The new ideology had what the Scotsman tactfully described as a ‘corporate feel’. When I started firing off editorials contesting it as early as September 2010, an arts correspondent from a national newspaper came on the phone to ask if there was any significance in the timing of these attacks. Well, there was still a bit of room for manoeuvre.
Robin Harper tabled a motion in the Scottish Parliament raising my concerns – I didn’t ask him to do this; being a good man he just did it – and proposed that Creative Scotland should spend as little as possible on its own bureaucracy until there was an evaluation of what it existed to do. This sensible proposal was ignored: there was no evaluation. Fiona Hyslop and Sir Sandy had made up their minds and it was all aboard the Titanic, minus the man from the north-east.
Two and a half years later, there has been an amazing conversion. Creative Scotland is ‘putting artists first’. Artists are to be at ‘the heart of all we do’. There is no more talk of ‘investment’ and ‘success’. The patriotic requirement appears to have been abandoned with the rest of the crap. The word ‘support’ has been re-introduced. A new humility has been born.
Suspicions persist (of course). Peter Maxwell Davies said at the weekend that he hoped the apparent climbdown was not simply ‘an empty PR exercise’. The thought had occurred to me.
Why should we trust the board of Creative Scotland to have changed its tune? Everything of importance that seemed right to these people two and half years ago they have now turned on its head. The fluency with which one set of core principles has been ditched and replaced by another is impressive. Which set of principles do they really believe in? It is not possible to believe in both.

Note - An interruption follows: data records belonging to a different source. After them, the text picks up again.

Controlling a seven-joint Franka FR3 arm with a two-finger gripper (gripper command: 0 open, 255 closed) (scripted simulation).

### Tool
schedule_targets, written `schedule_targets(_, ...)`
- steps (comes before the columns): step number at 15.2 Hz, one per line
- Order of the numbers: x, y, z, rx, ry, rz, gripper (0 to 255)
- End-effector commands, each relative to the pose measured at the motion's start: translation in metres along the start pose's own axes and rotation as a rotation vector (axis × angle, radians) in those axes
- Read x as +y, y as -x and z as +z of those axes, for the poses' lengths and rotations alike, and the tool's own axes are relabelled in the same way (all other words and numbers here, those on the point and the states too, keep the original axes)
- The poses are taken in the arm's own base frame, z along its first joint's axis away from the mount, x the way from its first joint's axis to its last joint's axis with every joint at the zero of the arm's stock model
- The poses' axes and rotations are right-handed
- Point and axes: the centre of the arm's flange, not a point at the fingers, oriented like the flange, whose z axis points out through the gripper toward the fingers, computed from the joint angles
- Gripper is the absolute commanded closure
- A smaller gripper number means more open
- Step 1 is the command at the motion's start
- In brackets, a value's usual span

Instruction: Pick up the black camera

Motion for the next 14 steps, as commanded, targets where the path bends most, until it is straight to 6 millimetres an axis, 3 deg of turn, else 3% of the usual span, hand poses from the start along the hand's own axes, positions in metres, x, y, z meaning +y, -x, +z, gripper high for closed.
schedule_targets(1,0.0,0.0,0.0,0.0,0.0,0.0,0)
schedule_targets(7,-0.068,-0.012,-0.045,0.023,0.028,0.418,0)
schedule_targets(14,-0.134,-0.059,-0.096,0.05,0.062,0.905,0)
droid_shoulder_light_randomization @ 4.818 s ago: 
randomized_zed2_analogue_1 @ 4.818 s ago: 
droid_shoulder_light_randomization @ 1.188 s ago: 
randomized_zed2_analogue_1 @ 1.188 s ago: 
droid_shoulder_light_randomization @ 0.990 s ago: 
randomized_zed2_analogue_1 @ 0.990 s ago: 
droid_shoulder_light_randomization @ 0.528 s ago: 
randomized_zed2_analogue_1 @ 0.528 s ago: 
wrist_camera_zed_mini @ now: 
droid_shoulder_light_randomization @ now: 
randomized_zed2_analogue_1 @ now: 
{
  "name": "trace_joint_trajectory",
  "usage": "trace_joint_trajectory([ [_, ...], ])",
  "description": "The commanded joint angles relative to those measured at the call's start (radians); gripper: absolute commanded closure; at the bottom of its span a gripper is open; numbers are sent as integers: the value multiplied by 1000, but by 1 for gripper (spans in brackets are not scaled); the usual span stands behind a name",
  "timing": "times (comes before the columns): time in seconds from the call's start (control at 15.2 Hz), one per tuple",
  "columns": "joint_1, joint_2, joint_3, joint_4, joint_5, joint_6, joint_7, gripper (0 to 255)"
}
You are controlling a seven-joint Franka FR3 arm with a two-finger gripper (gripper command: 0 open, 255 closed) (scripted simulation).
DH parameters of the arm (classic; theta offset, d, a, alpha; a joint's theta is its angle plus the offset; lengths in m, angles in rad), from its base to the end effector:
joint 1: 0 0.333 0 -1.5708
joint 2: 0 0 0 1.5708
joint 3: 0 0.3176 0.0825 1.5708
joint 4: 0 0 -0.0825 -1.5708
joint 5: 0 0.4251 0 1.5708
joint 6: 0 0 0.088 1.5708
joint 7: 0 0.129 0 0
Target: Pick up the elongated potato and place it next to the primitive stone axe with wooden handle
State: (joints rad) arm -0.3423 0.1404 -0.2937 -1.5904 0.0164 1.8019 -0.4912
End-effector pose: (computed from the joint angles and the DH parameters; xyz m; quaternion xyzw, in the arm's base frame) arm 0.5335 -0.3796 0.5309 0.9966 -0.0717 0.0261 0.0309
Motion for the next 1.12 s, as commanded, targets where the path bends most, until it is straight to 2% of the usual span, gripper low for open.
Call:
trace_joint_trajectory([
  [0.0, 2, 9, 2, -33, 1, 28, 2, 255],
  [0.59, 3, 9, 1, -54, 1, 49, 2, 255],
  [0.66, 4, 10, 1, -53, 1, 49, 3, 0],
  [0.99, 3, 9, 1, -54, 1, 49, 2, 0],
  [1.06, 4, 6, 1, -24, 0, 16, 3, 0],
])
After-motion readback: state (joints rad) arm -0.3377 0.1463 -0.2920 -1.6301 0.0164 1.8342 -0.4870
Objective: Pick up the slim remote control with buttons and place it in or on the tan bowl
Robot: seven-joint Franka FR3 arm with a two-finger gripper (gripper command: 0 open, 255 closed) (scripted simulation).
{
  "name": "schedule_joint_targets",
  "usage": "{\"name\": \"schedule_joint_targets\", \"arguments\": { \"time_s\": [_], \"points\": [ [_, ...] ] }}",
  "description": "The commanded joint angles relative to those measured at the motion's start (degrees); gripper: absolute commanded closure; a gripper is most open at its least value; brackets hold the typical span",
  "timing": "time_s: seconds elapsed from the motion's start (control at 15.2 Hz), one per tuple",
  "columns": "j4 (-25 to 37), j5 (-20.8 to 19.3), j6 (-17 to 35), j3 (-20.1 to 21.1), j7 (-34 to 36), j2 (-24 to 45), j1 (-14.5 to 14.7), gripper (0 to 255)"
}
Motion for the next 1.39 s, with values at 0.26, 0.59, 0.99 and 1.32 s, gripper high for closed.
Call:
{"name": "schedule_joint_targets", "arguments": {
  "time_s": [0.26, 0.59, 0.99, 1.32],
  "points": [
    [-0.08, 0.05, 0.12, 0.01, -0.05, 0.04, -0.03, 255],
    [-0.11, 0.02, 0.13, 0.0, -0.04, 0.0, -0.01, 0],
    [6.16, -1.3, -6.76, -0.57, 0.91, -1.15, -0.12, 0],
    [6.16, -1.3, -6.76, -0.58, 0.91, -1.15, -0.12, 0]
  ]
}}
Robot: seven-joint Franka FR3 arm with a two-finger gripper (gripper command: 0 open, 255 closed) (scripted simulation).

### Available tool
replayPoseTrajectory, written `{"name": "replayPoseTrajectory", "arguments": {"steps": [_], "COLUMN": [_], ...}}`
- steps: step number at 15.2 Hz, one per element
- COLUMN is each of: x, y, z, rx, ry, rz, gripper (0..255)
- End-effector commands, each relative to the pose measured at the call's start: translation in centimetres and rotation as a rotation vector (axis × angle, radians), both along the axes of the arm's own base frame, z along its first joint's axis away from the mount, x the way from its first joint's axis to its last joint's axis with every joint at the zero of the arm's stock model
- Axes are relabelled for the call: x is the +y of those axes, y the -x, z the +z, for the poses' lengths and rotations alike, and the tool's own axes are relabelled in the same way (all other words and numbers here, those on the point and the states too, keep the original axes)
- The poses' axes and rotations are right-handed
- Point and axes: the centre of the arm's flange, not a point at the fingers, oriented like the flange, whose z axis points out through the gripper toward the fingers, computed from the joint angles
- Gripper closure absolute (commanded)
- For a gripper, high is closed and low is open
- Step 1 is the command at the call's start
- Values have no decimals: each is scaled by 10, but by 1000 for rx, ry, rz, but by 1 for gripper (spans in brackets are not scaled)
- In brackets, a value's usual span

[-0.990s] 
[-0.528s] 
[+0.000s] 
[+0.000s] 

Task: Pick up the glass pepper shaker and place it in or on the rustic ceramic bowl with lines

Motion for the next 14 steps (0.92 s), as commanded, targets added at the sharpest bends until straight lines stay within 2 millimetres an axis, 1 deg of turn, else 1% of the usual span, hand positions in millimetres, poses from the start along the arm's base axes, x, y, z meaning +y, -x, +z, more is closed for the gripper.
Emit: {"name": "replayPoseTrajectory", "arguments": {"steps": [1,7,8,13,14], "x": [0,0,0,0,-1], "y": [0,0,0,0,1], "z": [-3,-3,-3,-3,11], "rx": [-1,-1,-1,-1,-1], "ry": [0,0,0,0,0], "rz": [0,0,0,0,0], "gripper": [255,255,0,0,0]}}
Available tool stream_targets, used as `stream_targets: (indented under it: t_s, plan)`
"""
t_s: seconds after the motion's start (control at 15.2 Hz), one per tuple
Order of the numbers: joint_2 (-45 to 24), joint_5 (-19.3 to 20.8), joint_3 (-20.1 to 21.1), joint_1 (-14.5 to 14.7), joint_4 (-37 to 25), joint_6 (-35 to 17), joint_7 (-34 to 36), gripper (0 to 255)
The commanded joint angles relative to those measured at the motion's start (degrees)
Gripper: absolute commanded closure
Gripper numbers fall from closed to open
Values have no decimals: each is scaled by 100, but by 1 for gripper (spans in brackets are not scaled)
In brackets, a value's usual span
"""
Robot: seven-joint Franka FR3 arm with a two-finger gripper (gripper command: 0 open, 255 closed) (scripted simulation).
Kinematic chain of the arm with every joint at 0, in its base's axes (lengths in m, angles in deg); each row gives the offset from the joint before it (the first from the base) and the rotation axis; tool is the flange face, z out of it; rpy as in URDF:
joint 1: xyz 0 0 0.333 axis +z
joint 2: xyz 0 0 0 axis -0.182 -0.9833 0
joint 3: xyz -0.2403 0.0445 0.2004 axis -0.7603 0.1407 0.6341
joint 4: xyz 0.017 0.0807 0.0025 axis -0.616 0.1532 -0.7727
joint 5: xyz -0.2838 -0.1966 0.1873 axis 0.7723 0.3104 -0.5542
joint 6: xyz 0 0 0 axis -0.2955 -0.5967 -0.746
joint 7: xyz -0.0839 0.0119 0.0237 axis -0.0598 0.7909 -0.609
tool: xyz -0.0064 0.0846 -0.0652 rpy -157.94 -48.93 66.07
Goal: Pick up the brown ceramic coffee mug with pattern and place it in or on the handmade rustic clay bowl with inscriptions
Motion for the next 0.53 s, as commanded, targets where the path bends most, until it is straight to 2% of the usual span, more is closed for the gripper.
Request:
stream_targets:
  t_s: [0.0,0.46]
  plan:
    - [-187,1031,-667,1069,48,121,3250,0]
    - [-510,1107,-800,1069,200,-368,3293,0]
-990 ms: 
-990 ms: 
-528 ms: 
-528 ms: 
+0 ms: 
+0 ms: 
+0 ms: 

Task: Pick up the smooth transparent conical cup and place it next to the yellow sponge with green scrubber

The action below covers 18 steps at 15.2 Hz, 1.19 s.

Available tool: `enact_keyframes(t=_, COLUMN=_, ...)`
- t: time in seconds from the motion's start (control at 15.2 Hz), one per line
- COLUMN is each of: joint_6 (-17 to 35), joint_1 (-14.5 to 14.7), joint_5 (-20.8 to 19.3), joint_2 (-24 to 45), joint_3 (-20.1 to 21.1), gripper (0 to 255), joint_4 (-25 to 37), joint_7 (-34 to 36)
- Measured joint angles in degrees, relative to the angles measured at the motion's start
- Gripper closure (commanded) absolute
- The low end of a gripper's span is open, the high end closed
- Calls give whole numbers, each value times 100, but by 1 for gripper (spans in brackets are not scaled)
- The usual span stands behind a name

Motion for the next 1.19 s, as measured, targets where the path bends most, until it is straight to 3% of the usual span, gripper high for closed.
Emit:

Yet, apart from the chief executive, Andrew Dixon, who was the mere agent of a misconceived strategy imposed from above, everyone sticks around. Sir Sandy and his board, who have presided over one of the most risible fiascos in Scottish public life since devolution, are deemed indispensable and there is no need to change a single name on the Christmas card list. It gives a whole new meaning to the season of goodwill.